= Exercise details =
Retype the whole listing below, character for character.

● ● ● ●

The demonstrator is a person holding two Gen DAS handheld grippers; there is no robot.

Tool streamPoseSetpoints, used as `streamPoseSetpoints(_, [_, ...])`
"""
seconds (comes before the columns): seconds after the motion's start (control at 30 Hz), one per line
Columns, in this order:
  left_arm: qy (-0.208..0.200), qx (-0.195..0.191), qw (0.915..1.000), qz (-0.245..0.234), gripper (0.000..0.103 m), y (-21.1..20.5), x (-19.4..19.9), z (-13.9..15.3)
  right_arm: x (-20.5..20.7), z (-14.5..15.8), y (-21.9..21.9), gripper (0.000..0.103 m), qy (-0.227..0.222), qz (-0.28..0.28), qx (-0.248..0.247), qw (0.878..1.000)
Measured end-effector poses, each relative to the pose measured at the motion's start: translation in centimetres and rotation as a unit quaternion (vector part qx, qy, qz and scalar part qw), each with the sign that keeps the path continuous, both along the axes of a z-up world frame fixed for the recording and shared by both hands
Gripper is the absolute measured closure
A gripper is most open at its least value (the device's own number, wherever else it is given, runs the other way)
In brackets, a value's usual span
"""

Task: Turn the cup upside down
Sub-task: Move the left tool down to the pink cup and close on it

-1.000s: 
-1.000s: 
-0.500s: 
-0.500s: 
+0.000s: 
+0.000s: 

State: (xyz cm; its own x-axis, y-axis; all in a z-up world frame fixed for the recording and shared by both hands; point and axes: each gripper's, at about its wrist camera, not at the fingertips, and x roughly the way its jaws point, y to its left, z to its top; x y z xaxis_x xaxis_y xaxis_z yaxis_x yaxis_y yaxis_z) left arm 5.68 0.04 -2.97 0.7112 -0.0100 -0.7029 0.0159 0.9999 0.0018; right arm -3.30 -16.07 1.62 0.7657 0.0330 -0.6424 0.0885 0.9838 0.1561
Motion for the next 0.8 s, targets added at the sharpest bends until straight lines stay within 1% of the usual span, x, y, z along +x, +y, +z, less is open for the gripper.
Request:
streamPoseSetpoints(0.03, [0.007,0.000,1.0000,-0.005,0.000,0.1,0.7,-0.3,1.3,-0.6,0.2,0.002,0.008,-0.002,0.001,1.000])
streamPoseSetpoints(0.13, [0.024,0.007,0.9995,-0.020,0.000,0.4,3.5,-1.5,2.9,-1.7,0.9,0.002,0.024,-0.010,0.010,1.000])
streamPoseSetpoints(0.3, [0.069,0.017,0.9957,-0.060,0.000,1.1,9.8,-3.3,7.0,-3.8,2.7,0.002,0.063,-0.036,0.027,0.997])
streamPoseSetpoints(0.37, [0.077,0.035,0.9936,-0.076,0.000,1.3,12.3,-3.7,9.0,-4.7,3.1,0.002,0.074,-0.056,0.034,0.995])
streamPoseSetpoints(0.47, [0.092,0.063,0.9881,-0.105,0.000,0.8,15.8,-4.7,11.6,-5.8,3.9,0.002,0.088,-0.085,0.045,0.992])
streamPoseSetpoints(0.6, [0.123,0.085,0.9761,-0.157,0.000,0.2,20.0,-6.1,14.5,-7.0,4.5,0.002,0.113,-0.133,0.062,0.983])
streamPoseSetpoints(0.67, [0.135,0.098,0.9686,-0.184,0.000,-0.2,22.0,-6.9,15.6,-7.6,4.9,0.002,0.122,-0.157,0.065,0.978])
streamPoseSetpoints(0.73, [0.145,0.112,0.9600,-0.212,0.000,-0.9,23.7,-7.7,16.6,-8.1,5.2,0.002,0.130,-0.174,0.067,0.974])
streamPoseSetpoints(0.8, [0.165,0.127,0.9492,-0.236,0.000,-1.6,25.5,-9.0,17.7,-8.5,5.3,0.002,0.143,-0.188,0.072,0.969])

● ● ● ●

= Your response =
The demonstrator is a person holding two Gen DAS handheld grippers; there is no robot.

Tool streamPoseSetpoints, used as `streamPoseSetpoints(_, [_, ...])`
"""
seconds (comes before the columns): seconds after the motion's start (control at 30 Hz), one per line
Columns, in this order:
  left_arm: qy (-0.208..0.200), qx (-0.195..0.191), qw (0.915..1.000), qz (-0.245..0.234), gripper (0.000..0.103 m), y (-21.1..20.5), x (-19.4..19.9), z (-13.9..15.3)
  right_arm: x (-20.5..20.7), z (-14.5..15.8), y (-21.9..21.9), gripper (0.000..0.103 m), qy (-0.227..0.222), qz (-0.28..0.28), qx (-0.248..0.247), qw (0.878..1.000)
Measured end-effector poses, each relative to the pose measured at the motion's start: translation in centimetres and rotation as a unit quaternion (vector part qx, qy, qz and scalar part qw), each with the sign that keeps the path continuous, both along the axes of a z-up world frame fixed for the recording and shared by both hands
Gripper is the absolute measured closure
A gripper is most open at its least value (the device's own number, wherever else it is given, runs the other way)
In brackets, a value's usual span
"""

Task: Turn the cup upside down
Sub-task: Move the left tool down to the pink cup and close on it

-1.000s: 
-1.000s: 
-0.500s: 
-0.500s: 
+0.000s: 
+0.000s: 

State: (xyz cm; its own x-axis, y-axis; all in a z-up world frame fixed for the recording and shared by both hands; point and axes: each gripper's, at about its wrist camera, not at the fingertips, and x roughly the way its jaws point, y to its left, z to its top; x y z xaxis_x xaxis_y xaxis_z yaxis_x yaxis_y yaxis_z) left arm 5.68 0.04 -2.97 0.7112 -0.0100 -0.7029 0.0159 0.9999 0.0018; right arm -3.30 -16.07 1.62 0.7657 0.0330 -0.6424 0.0885 0.9838 0.1561
Motion for the next 0.8 s, targets added at the sharpest bends until straight lines stay within 1% of the usual span, x, y, z along +x, +y, +z, less is open for the gripper.
Request:
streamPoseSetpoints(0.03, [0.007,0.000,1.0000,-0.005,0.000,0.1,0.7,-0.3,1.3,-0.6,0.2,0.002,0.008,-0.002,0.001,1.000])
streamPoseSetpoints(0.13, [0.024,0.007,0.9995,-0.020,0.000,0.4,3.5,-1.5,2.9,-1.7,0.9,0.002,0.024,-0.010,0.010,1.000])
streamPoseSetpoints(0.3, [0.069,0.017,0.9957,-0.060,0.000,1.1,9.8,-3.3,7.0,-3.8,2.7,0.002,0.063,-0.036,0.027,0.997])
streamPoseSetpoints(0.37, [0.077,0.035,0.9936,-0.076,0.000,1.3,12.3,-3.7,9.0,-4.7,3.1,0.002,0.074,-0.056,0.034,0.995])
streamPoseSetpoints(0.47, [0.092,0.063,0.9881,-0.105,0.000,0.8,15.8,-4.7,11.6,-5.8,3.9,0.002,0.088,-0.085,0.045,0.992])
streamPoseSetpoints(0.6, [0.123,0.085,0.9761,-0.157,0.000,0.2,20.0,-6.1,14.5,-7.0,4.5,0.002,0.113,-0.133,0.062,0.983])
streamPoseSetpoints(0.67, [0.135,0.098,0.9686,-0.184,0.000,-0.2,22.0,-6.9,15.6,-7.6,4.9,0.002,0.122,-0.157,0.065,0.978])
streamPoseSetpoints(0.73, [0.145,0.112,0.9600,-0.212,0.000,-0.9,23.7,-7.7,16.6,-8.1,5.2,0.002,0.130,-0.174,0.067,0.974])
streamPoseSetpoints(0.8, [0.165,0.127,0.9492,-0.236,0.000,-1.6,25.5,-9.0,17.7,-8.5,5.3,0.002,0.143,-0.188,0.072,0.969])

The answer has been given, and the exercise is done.